**Provided data**.
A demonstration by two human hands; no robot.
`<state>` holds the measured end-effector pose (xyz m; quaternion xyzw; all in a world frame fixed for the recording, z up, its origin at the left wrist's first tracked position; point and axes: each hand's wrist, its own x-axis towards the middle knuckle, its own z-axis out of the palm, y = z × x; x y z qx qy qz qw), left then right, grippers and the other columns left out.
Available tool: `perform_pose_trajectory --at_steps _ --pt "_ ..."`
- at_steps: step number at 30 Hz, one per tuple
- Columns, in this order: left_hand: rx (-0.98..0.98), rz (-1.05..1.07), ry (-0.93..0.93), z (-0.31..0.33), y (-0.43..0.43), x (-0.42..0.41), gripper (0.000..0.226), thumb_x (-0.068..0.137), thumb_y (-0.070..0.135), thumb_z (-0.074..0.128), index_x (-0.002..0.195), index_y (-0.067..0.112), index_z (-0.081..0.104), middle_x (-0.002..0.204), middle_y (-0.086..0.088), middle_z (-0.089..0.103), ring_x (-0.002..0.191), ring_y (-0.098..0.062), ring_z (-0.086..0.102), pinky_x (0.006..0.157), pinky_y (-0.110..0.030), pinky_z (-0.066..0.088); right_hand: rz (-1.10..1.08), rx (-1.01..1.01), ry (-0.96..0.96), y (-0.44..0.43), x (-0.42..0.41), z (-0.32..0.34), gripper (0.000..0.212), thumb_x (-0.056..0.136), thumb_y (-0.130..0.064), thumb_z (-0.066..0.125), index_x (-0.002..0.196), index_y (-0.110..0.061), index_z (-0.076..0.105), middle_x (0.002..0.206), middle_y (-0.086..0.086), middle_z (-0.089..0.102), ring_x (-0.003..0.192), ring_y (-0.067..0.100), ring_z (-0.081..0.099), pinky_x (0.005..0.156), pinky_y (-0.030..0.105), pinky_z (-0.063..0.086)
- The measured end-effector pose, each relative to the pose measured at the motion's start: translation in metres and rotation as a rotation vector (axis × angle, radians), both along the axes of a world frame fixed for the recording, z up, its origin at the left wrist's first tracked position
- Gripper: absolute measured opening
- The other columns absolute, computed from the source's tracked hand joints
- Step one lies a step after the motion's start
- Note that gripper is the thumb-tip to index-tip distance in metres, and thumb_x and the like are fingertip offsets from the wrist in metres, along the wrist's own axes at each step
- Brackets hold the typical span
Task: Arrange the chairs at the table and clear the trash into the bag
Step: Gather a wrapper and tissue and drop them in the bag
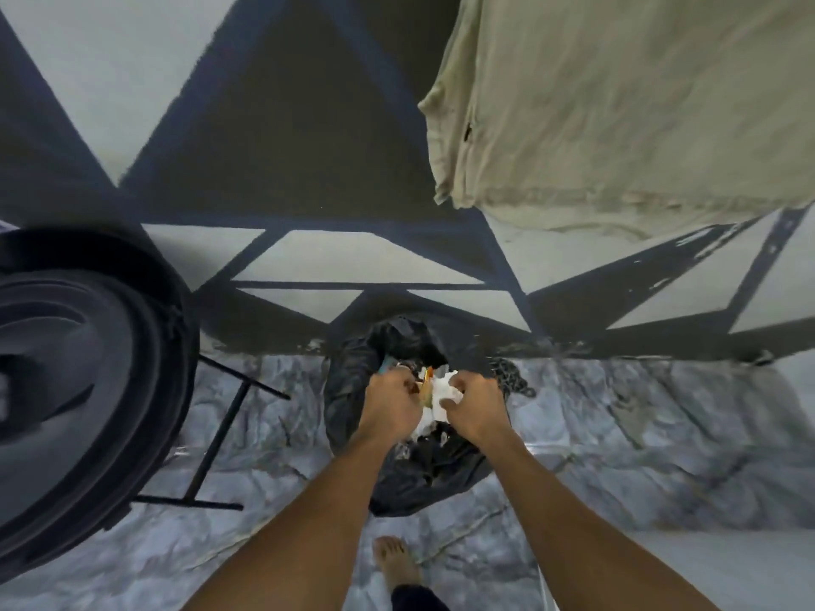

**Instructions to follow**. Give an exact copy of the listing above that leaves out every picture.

**Your solution**.
A demonstration by two human hands; no robot.
`<state>` holds the measured end-effector pose (xyz m; quaternion xyzw; all in a world frame fixed for the recording, z up, its origin at the left wrist's first tracked position; point and axes: each hand's wrist, its own x-axis towards the middle knuckle, its own z-axis out of the palm, y = z × x; x y z qx qy qz qw), left then right, grippers and the other columns left out.
Available tool: `perform_pose_trajectory --at_steps _ --pt "_ ..."`
- at_steps: step number at 30 Hz, one per tuple
- Columns, in this order: left_hand: rx (-0.98..0.98), rz (-1.05..1.07), ry (-0.93..0.93), z (-0.31..0.33), y (-0.43..0.43), x (-0.42..0.41), gripper (0.000..0.226), thumb_x (-0.068..0.137), thumb_y (-0.070..0.135), thumb_z (-0.074..0.128), index_x (-0.002..0.195), index_y (-0.067..0.112), index_z (-0.081..0.104), middle_x (-0.002..0.204), middle_y (-0.086..0.088), middle_z (-0.089..0.103), ring_x (-0.002..0.191), ring_y (-0.098..0.062), ring_z (-0.086..0.102), pinky_x (0.006..0.157), pinky_y (-0.110..0.030), pinky_z (-0.066..0.088); right_hand: rz (-1.10..1.08), rx (-1.01..1.01), ry (-0.96..0.96), y (-0.44..0.43), x (-0.42..0.41), z (-0.32..0.34), gripper (0.000..0.212), thumb_x (-0.056..0.136), thumb_y (-0.130..0.064), thumb_z (-0.066..0.125), index_x (-0.002..0.196), index_y (-0.110..0.061), index_z (-0.076..0.105), middle_x (0.002..0.206), middle_y (-0.086..0.086), middle_z (-0.089..0.102), ring_x (-0.003..0.192), ring_y (-0.067..0.100), ring_z (-0.081..0.099), pinky_x (0.005..0.156), pinky_y (-0.030..0.105), pinky_z (-0.063..0.086)
- The measured end-effector pose, each relative to the pose measured at the motion's start: translation in metres and rotation as a rotation vector (axis × angle, radians), both along the axes of a world frame fixed for the recording, z up, its origin at the left wrist's first tracked position
- Gripper: absolute measured opening
- The other columns absolute, computed from the source's tracked hand joints
- Step one lies a step after the motion's start
- Note that gripper is the thumb-tip to index-tip distance in metres, and thumb_x and the like are fingertip offsets from the wrist in metres, along the wrist's own axes at each step
- Brackets hold the typical span
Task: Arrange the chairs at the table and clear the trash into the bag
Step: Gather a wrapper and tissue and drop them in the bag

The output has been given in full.